Audio News for November 6th to November 12th, 2005.
Welcome to the Audio News from Archaeologica! I’m Laura Kelley and these are the headlines in archaeological and historical news from November 6th to November 12th, 2005.
Excavations reveal oldest church in Israel
Our first story is from Israel, where inmates in a top security prison helped discover one of Christianity's earliest churches. Experts hailed the discovery of the church in the northern Israeli town of Megiddo, near the biblical Armageddon, as an important discovery that
could reveal details about the development of early Christian practices. Archaeologists said the structure dated to the third century, decades before Constantine legalized Christianity across the Byzantine Empire. According to Yotam Tepper, the excavation's head archaeologist, what's clear is that it's the oldest archaeological remains of a church in Israel, maybe even in the entire region. Prime Minister Ariel Sharon called the church an amazing story, and the Vatican also hailed the find. Two mosaics were also discovered inside the church. One covered with fish, an ancient Christian symbol that predates the cross, tells the story of a Roman officer and a woman named Aketous who donated money to build the church in the memory of Jesus Christ. The inscription, which specifies that Aketous donated a table to the church, indicates that the house of worship predated the Byzantine era, when Christians began using altars in place of tables in their rituals. Remnants of a table were uncovered between the two mosaics. The building was not built in the standard Basilica style of the Byzantine era. As with most Biblical archaeology finds, critics abound. Joe Zias, an anthropologist and former curator with the antiquities authority, questioned the dating of the find, saying there is no evidence of churches before the fourth century. The building may have been in use earlier, but most likely not for Christian religious purposes, he said. The dig is continuing as archaeologists try to uncover the rest of the building and its surroundings, including what they believe could be a baptismal site.

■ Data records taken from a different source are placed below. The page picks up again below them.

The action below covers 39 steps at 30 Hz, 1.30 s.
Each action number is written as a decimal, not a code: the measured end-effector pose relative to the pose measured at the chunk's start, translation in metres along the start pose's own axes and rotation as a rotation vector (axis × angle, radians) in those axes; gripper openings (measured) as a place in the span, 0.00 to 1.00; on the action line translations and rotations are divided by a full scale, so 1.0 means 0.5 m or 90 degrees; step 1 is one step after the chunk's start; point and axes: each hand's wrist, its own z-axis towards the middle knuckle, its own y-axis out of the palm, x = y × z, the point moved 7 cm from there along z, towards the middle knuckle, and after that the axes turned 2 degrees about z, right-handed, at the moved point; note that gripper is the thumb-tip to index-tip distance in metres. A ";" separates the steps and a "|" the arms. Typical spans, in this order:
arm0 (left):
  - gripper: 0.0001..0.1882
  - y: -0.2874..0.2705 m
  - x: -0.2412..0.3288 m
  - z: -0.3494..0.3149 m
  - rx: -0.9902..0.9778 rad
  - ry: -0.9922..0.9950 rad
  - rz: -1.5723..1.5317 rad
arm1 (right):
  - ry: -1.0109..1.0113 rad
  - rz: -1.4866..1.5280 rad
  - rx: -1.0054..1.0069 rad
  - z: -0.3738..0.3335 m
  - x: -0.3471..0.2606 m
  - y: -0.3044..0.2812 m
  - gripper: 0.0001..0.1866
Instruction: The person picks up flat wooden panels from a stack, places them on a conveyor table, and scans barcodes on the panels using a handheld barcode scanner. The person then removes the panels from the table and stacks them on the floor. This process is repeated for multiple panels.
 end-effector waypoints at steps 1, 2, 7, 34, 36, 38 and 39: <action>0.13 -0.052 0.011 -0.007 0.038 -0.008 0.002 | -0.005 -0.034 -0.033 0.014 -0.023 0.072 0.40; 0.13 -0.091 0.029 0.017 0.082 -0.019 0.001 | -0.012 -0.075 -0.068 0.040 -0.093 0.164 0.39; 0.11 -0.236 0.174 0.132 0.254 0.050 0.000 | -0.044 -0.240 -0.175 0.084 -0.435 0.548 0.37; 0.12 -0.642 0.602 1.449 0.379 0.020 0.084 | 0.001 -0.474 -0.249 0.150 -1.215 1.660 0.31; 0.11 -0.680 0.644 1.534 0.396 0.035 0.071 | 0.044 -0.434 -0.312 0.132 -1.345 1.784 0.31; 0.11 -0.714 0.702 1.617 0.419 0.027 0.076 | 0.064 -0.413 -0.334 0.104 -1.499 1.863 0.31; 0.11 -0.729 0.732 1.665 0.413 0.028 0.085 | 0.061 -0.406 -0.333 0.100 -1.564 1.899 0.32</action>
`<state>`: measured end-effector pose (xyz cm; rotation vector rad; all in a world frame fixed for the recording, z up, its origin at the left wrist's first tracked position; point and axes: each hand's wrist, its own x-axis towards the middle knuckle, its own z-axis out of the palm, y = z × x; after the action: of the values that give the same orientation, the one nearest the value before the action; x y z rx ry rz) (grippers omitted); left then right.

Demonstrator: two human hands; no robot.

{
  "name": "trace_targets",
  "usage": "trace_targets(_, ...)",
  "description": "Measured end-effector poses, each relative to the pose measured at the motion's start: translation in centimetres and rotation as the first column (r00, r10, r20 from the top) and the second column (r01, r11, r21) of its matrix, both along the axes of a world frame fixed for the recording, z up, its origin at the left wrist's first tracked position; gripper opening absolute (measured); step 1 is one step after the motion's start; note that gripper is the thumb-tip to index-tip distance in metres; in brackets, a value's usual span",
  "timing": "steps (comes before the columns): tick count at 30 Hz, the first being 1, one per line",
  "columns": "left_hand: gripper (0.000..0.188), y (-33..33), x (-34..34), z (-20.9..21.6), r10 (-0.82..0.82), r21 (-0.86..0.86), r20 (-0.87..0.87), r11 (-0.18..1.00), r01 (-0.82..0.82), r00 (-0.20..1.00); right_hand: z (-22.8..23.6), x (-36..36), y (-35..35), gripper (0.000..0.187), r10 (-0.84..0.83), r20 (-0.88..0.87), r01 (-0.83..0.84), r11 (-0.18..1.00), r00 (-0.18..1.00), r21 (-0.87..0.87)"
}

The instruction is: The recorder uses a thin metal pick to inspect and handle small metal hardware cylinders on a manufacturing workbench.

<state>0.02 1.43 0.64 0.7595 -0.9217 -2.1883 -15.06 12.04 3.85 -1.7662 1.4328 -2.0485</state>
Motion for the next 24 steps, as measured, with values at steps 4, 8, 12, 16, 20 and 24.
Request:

Cretan treasures demonstrate early Greek writing
In Crete, archeologists have found archeological treasures containing some of the earliest known examples of Greek writing. Artifacts excavated at a long-abandoned site on a hill overlooking the port of Chania in Western Crete have been identified with the Minoan city of Kydonia. The pieces included an amphora containing an intact text written in Linear B, the language of the court at Mycenae where the legendary Agamemnon ruled. Two terracotta tablets containing texts in the older, yet undeciphered, Linear A were also found. The Ministry of Culture said the archeologists found evidence of a violent fire that destroyed a town on the site around 1450 BC. Excavations uncovered traces of a road and two ceramic ovens from the Roman period. The researchers also found traces of a cemetery containing amphorae and funerary urns dating to the time when the ancient Greeks set off to invade Sicily in the late fifth century BC. The vessels contained the bones of infants, indicating perhaps a high rate of infant mortality at that time. Interestingly, the ministry also commented on the future of the site, saying it may eventually be turned into an open-air museum.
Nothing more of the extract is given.